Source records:
..........

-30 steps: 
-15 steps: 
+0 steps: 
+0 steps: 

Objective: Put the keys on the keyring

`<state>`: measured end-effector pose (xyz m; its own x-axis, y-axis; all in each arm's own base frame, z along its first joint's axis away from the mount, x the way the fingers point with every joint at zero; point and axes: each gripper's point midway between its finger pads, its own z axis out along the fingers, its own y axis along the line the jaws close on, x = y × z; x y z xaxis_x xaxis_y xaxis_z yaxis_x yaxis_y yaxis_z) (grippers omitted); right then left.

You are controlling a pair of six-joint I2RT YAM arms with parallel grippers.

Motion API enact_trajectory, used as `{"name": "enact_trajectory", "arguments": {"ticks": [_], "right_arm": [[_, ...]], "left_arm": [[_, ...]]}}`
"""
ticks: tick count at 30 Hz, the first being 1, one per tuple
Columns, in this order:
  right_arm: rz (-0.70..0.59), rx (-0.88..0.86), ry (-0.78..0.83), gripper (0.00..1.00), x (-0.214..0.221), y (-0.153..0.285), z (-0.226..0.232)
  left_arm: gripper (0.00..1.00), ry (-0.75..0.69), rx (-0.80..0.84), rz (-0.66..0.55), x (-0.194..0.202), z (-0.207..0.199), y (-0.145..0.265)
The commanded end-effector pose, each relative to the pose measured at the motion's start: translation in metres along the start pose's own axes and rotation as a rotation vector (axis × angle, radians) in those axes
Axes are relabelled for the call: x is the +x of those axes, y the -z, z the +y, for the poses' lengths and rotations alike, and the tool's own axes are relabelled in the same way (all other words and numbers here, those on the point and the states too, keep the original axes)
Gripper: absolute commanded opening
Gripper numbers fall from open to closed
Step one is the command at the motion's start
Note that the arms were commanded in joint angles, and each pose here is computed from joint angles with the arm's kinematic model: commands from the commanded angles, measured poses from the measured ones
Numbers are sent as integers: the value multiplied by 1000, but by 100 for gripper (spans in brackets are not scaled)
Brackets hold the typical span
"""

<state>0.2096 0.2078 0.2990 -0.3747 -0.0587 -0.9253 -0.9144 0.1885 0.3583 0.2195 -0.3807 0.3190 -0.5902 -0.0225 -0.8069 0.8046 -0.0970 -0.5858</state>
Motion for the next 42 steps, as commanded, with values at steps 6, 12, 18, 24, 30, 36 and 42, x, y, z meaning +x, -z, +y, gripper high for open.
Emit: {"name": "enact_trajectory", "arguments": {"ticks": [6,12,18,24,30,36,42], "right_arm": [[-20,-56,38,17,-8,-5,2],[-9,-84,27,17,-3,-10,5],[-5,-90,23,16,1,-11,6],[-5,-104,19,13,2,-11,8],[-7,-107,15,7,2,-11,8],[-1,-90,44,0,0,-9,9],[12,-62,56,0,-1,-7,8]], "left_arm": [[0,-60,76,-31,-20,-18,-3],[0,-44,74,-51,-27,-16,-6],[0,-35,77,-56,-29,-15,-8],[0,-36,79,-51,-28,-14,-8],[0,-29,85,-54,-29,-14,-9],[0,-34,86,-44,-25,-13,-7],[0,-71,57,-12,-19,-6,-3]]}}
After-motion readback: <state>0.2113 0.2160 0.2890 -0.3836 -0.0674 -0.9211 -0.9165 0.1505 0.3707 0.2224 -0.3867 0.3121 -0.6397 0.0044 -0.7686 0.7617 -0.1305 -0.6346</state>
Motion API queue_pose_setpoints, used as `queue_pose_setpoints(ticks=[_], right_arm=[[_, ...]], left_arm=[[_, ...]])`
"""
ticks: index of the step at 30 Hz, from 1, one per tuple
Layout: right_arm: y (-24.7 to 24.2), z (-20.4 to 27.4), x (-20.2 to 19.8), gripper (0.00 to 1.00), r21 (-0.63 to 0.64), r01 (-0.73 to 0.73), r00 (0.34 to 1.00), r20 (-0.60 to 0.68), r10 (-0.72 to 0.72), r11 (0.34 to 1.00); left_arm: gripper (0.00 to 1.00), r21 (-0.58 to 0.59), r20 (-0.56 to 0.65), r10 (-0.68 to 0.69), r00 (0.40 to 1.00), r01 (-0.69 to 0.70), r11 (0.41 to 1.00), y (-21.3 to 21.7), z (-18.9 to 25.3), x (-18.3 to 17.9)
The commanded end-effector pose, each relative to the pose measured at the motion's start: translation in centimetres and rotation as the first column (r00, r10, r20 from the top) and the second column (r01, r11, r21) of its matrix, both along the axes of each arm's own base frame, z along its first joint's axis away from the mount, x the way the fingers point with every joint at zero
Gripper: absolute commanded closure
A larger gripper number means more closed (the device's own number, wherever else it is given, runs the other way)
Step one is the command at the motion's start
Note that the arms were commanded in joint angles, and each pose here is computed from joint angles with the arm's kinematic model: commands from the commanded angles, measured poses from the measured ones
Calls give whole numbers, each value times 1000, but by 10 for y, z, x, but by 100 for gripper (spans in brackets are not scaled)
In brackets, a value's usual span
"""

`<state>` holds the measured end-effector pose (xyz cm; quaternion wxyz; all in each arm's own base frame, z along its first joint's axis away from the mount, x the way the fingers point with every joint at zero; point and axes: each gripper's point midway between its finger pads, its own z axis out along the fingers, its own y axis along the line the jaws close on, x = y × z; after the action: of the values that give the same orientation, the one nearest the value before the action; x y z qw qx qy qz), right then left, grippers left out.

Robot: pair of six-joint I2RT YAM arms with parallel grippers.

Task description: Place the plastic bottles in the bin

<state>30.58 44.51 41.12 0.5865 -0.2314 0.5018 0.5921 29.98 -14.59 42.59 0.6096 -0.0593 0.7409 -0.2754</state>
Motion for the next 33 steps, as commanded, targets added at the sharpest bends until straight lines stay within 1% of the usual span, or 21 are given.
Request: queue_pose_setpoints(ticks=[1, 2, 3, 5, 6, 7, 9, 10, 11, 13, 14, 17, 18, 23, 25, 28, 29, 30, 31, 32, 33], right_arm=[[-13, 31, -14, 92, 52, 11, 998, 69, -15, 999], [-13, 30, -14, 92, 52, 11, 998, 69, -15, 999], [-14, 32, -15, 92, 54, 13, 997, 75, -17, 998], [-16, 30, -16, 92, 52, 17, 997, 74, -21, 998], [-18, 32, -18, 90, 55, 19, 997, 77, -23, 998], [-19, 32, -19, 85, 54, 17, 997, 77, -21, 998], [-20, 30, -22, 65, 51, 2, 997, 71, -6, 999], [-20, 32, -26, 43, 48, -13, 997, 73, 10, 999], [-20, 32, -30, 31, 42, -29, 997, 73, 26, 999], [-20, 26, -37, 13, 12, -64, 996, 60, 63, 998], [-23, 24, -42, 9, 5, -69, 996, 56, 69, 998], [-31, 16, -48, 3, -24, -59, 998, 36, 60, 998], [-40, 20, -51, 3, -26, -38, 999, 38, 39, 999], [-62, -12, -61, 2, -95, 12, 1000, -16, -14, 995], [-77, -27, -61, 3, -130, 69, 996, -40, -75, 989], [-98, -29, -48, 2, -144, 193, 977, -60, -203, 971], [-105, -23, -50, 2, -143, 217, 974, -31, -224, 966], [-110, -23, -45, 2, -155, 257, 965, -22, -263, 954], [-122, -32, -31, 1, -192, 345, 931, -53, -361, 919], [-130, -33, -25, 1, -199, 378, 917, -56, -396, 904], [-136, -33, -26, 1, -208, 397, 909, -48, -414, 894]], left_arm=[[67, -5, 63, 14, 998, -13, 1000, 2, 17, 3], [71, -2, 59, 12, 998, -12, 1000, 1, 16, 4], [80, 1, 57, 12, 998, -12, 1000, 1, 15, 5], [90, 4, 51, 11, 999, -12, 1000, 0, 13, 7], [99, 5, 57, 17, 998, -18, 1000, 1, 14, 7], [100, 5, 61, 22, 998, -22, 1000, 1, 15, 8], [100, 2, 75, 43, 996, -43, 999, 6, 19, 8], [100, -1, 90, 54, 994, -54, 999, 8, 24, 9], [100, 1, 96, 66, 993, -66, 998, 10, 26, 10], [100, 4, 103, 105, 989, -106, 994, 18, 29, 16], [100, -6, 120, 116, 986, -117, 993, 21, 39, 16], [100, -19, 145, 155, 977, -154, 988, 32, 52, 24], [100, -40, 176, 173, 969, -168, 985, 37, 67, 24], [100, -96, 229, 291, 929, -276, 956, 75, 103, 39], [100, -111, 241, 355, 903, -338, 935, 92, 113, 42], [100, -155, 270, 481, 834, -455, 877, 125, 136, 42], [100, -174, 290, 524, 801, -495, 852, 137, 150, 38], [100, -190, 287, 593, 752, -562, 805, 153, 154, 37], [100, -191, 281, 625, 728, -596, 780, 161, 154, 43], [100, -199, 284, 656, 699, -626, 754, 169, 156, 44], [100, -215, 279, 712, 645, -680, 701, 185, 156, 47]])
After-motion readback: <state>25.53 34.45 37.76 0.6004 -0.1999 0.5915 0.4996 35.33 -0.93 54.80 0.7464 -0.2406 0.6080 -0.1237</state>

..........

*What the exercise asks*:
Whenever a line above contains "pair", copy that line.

*Answer space*:
You are controlling a pair of six-joint I2RT YAM arms with parallel grippers.
Robot: pair of six-joint I2RT YAM arms with parallel grippers.

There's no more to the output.